Di una cosa va fiero: «Non ho mai acquistato follower falsi. Sono nati così gli influencer che fanno viaggi lussuosi e gratuiti perché le aziende credono alla veridicità del numero dei seguaci».

Nicolò Balini, 28 anni, è diventato il travel blogger più popolare d’Italia “organicamente”, senza scorciatoie. «Molti profili non crescono e danno la colpa all’algoritmo. Ma io allora perché ce l’ho fatta?» ha raccontato in un’intervista. Per “avercela fatta” intende avere un profilo Instagram con 440 mila follower e due canali Youtube con più di un milione di iscritti.

“Human Safari”, così si fa chiamare, per colpa di un poster. A 17 anni aveva cominciato a tappezzare la sua cameretta di Fara Gera d’Adda, in provincia di Bergamo, di foto e annunci. Un giorno notò un ritaglio di giornale con quelle due parole che gli piacquero parecchio. Nel 2012, quando ha aperto un canale web per raccontare in video i suoi viaggi, ha deciso di chiamarsi così.

Una passione antica quindi, quella per la scoperta del mondo. Nicolò ha, infatti, iniziato a viaggiare da piccolo, con la sua famiglia. Poi, quando venne bocciato in seconda Liceo scientifico, decise di iscriversi a un Istituto turistico.

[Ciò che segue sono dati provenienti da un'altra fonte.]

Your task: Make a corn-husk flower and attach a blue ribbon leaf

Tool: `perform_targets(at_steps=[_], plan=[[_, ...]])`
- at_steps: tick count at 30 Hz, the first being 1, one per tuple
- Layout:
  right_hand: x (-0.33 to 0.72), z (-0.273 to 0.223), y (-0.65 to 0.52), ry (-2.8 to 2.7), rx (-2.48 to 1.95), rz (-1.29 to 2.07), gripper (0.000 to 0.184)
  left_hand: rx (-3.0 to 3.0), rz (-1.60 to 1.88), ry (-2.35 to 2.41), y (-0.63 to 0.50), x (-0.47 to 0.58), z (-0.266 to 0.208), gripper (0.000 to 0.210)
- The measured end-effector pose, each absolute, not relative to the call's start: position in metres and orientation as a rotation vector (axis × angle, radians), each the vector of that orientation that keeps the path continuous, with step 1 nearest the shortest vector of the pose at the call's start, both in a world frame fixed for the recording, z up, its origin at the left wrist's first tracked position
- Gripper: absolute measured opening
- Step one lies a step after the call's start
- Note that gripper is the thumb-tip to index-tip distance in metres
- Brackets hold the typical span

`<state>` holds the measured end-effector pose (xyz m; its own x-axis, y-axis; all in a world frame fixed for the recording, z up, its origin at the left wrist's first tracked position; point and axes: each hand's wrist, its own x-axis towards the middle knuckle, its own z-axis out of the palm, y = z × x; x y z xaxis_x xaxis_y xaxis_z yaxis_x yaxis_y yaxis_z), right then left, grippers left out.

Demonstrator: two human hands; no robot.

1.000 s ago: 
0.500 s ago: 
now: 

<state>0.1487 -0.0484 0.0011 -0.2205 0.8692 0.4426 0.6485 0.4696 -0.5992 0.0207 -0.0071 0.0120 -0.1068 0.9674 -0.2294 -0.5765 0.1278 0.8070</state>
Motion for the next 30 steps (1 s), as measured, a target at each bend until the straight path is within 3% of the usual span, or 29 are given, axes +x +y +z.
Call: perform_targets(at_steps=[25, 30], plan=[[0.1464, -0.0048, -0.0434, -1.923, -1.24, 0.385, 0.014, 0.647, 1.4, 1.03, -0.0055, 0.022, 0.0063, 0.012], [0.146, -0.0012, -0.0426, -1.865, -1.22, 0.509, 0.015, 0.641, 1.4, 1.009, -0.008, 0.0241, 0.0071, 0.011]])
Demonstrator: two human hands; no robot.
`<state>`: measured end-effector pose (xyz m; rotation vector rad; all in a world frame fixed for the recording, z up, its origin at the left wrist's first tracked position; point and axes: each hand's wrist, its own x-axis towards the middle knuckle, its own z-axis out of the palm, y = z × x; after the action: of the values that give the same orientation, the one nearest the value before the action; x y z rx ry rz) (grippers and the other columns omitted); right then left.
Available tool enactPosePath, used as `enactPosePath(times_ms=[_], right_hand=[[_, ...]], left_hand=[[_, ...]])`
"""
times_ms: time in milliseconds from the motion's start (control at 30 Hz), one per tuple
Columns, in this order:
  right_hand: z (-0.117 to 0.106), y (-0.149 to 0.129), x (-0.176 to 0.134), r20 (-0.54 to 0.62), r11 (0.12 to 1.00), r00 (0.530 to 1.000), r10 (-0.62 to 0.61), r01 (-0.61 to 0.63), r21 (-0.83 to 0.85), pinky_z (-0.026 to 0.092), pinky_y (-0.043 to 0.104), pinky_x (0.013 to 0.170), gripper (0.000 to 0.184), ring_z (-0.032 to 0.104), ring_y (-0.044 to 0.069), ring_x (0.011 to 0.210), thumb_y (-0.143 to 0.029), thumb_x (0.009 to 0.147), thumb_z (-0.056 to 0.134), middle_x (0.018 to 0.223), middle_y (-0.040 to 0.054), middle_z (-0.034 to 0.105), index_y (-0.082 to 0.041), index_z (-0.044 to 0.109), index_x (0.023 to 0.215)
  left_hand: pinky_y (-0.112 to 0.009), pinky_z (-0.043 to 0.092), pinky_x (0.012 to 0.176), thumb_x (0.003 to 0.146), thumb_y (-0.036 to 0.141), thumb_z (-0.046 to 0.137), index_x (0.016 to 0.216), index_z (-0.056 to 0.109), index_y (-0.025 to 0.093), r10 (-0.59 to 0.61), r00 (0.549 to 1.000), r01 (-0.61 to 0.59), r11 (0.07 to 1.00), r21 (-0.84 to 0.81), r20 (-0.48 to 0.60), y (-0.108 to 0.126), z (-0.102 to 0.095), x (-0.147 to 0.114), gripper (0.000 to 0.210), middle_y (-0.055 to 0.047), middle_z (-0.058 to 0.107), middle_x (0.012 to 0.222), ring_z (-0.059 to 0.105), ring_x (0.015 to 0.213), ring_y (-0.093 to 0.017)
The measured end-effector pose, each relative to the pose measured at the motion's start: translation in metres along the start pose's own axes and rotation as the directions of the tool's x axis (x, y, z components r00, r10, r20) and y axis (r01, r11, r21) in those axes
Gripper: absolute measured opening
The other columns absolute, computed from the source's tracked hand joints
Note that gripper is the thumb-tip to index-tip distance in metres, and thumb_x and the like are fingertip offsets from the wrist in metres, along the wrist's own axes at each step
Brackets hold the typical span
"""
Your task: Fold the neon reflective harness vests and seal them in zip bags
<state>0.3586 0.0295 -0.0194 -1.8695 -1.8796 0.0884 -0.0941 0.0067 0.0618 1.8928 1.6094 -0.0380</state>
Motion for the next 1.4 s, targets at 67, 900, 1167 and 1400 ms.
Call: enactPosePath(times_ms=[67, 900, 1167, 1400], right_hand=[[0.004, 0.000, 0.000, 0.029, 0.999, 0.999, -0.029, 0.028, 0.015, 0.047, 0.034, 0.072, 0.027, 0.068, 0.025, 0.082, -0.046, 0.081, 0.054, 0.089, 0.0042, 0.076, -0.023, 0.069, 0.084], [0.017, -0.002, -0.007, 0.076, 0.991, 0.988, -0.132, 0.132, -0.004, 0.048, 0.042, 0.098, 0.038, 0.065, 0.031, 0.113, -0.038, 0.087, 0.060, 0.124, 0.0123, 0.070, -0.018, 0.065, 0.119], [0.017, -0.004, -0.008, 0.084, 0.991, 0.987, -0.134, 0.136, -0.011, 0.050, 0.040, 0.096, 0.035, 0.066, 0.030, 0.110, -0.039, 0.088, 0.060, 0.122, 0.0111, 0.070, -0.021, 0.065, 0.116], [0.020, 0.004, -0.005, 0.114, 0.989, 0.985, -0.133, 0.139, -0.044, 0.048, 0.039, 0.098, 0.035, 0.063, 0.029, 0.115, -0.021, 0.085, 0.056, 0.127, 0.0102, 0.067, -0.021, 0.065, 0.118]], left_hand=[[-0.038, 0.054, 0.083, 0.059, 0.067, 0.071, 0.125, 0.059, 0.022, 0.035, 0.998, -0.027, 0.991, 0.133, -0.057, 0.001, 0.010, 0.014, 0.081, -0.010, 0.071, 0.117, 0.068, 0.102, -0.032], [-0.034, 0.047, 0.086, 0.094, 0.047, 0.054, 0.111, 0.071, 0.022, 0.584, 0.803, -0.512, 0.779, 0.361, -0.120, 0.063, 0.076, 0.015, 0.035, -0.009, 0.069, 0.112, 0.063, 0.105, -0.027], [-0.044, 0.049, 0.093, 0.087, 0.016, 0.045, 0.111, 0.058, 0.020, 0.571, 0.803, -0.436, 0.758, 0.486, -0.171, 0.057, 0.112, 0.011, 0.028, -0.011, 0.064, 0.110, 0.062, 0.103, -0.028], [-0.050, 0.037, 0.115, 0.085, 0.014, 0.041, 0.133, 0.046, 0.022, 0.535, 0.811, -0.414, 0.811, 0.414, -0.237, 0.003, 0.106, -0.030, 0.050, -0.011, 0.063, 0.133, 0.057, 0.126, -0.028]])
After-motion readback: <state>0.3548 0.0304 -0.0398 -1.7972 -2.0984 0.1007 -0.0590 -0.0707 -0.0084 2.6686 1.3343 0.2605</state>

«È lì che ho scoperto il mondo del lavoro, con i primi stage. Nel frattempo, partivo con la mia attività da videomaker: accettavo di tutto per farmi le ossa: matrimoni, pubblicità aziendali. Ancora non ero bravo e difficilmente mi chiamavano per due volte di seguito. Ma quel poco bastava per guadagnare qualche soldo e investirlo subito in viaggi, da caricare poi su YouTube».

Dice che non fa “lo YouTuber”, Nicolò. Fa video e basta. Oggi sul suo seguitissimo canale ha la prova documentale di decine di viaggi attorno al mondo: dal tuffo nelle acque gelide del Circolo polare artico, all’estate a Polignano a Mare, passando per la tarantola inghiottita a Bangkok.

Il business è quello dei grandi influencer. Nicolò “collabora” con Enti del turismo, tour operator, compagnie aeree e realtà legate al mondo travel. Tradotto, si fa pagare per andare a raccontare il mondo. Invidia? Dirlo è facile a farlo davvero e bene ci riescono in pochi.